Une théorie de la représentation qui exclut la femme
La représentation politique notamment devient ce que dit le droit,
parce que le droit a pour fonction de révéler la représentation.
Or, que dit le droit politique français ? Que le représentant
incarne la volonté nationale, agit au nom de la Nation, peu importe
qui il est, homme ou femme. La théorie de la représentation
nationale "à la française" ne confère
de droits qu'à la Nation et non au peuple représenté
: seul compte un citoyen construit à l'aide de fictions juridiques
issues de la représentation-incarnation. La souveraineté
nationale occulte la projection populaire, la majorité n'est
pas un moyen de gouverner mais une valeur identificatoire. Les femmes
sont, dès lors, identifiées aux hommes, traitées
non comme les hommes mais "comme si" elles étaient
des hommes. Peu importe que les femmes ne soient pas présentes
sur la scène politique dès lors qu'elles sont représentées
à l'aide du concept central d'identification, véritable
concept d'englobement. Chacun est susceptible de se substituer à
un autre, l'interchangeabilité est totale. Or, pour des raisons
historiques que nous connaissons, ce sont les hommes qui ont toujours
dominé la scène politique. Le droit créant ce qu'il
dit, le normatif devient normal. Pour les hommes, leur apparence juridique
coïncide avec leur réalité physique : la vie politique
se vit au masculin et se pense au masculin. Le va et vient entre le
normal et le normatif, qui est le propre du droit, ne fonctionne qu'au
bénéfice des hommes. Le langage juridique actuel ne traduit
pas seulement des hiérarchies sociales, mais il désigne
aussi une hiérarchie sexuelle. En banalisant le terme "homme"

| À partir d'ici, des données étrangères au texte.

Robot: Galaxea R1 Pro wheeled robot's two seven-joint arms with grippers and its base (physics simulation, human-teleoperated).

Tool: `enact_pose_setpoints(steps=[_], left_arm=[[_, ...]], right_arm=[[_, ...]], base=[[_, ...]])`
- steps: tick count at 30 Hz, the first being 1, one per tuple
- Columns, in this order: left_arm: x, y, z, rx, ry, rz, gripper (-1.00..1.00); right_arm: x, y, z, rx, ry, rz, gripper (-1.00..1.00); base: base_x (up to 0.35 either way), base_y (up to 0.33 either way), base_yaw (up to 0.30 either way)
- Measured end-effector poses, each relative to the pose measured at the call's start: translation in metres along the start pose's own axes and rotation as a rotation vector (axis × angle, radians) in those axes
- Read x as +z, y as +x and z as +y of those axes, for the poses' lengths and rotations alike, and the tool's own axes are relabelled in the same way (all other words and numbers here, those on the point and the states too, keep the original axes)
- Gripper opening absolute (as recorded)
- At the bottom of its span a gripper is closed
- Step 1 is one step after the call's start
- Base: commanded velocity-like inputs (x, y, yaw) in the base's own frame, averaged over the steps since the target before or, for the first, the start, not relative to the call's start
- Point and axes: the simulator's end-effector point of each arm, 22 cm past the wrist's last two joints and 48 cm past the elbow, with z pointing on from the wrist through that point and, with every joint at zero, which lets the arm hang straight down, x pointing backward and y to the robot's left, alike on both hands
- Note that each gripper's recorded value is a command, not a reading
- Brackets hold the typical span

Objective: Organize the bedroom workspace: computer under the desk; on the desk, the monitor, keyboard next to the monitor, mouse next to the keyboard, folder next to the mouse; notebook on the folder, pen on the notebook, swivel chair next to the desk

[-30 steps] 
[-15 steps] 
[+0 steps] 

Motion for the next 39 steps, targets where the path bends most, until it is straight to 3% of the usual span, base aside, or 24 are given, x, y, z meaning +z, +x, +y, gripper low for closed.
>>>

pour désigner l'être humain, le droit valorise implicitement
le sexe masculin, qui devient la Référence, derrière
l'image du Père.
La femme niée par le droit
Les concepts politiques sont exclusivement masculinisés, les
fonctions se disent au masculin : la modélisation joue à
sens unique. Il n'y a que l’UN : la femme n'a que le choix entre
être soit LE MÊME (un ministre, un député),
soit UNE autre (la mère), mais elle n'est jamais LA MÊME.
Cette modélisation juridique engendre à la fois la domination
et l'exclusion. Le droit est sexuant dans l'exacte mesure où
il n'est pas sexué : la femme est reconstruite en homme juridique
par le droit. Les formes neutres de la représentation produisent
une différence sexuelle d'autant plus efficace qu'elle se camoufle
sous une apparence symbolique. Les femmes subissent une véritable
invisibilité en droit : elles sont à la fois traduites
et oubliées.
Sans égalité juridique, pas d'égalitarisation sociale.
Mais se contenter de l'égalité juridique impersonnelle
et abstraite (égalité de chances), c'est maintenir, voire
renforcer, l'inégalité sociale : l'égal devient
inégal pour les inégaux. Le droit est ainsi indifférent
à la différence sexuelle, qui est pourtant l'élément
constitutif de la personne humaine, laquelle est toujours sexuée,
condition de la reproduction de l'humanité. La femme est traitée
par le droit comme un homme fictif, elle n'existe juridiquement qu'en
tant qu'homme. Il lui faut être autre chose qu'elle-même
pour pouvoir être reconnue comme "sujet de droit". Elle
n'est pas en droit de se présenter parce que femme. Elle est
le sexe second, le sexe oublié, impensé par le droit,
donc invisible.
L’égalité abstraite exclut la femme
Le clivage représentant/représenté occulte totalement
le clivage homme/femme : la distinction naturelle entre les deux sexes
n'existe plus. Ainsi, la hiérarchie sociale entre les sexes est
redoublée en politique grâce au droit, qui la fait perdurer
et la renforce en l'organisant. Le droit non différencialiste
sexuellement conforte une inégalité sexuelle, à
l'aide d'une égalité abstraite. Les femmes peuvent donc
être à la fois présentes, en tant que représentées
dans la nation, et absentes, en tant que représentantes du peuple,
composé de deux sexes et non d'un seul.
Restaurer la dualité sexuelle dans la représentation
Si l'on veut développer la démocratie, obtenir une représentation
politique juste, il faut introduire un véritable universalisme.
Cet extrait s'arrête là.